### Work order
Only the opening lines of the listing, through the one with "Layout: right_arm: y", are to be retyped, each exactly as it stands.

### Dataset extract
-.-.-

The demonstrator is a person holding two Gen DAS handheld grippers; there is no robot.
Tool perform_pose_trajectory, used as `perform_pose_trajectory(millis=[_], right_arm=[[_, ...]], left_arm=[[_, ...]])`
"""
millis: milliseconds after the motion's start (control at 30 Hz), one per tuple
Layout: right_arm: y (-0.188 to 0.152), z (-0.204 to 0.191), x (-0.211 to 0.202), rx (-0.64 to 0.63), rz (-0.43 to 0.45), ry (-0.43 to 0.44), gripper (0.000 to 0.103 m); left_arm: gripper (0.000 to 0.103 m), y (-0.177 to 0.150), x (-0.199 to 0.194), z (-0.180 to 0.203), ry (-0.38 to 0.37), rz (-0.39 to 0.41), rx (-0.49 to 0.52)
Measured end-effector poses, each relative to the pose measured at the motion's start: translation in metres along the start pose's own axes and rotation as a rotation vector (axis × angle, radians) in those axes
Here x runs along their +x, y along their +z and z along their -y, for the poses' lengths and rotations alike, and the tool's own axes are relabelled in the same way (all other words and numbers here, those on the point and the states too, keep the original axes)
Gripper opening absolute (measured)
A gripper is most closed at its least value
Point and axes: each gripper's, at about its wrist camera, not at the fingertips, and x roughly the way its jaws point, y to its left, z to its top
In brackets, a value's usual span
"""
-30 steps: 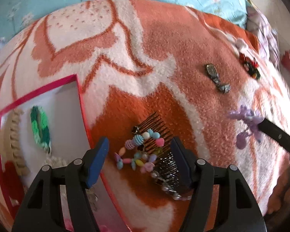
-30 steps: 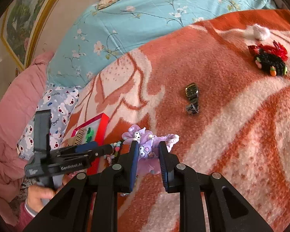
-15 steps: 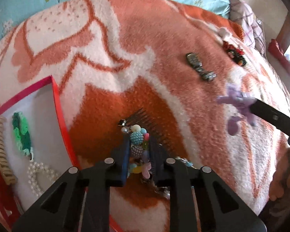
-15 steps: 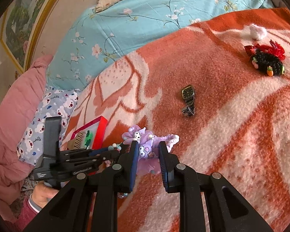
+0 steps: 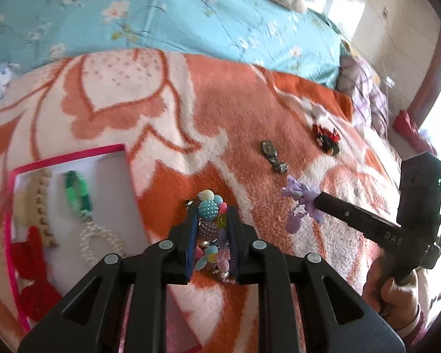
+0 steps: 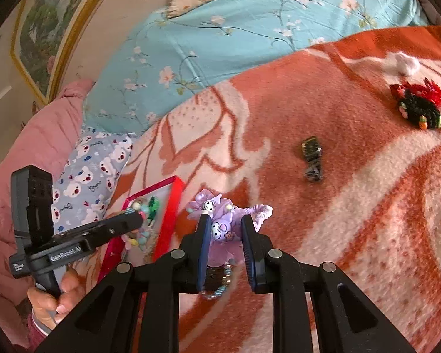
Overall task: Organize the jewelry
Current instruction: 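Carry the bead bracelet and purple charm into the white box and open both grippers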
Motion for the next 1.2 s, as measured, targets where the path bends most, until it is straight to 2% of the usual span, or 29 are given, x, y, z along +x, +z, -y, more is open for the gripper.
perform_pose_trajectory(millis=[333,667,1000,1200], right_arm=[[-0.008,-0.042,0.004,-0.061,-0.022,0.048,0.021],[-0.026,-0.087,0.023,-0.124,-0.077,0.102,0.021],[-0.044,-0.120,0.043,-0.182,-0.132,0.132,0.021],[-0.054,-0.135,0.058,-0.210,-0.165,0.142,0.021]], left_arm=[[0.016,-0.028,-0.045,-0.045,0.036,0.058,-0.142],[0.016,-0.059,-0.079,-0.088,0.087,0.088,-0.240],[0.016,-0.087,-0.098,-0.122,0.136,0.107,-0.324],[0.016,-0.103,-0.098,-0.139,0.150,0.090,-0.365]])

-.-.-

### Your solution
The demonstrator is a person holding two Gen DAS handheld grippers; there is no robot.
Tool perform_pose_trajectory, used as `perform_pose_trajectory(millis=[_], right_arm=[[_, ...]], left_arm=[[_, ...]])`
"""
millis: milliseconds after the motion's start (control at 30 Hz), one per tuple
Layout: right_arm: y (-0.188 to 0.152), z (-0.204 to 0.191), x (-0.211 to 0.202), rx (-0.64 to 0.63), rz (-0.43 to 0.45), ry (-0.43 to 0.44), gripper (0.000 to 0.103 m); left_arm: gripper (0.000 to 0.103 m), y (-0.177 to 0.150), x (-0.199 to 0.194), z (-0.180 to 0.203), ry (-0.38 to 0.37), rz (-0.39 to 0.41), rx (-0.49 to 0.52)

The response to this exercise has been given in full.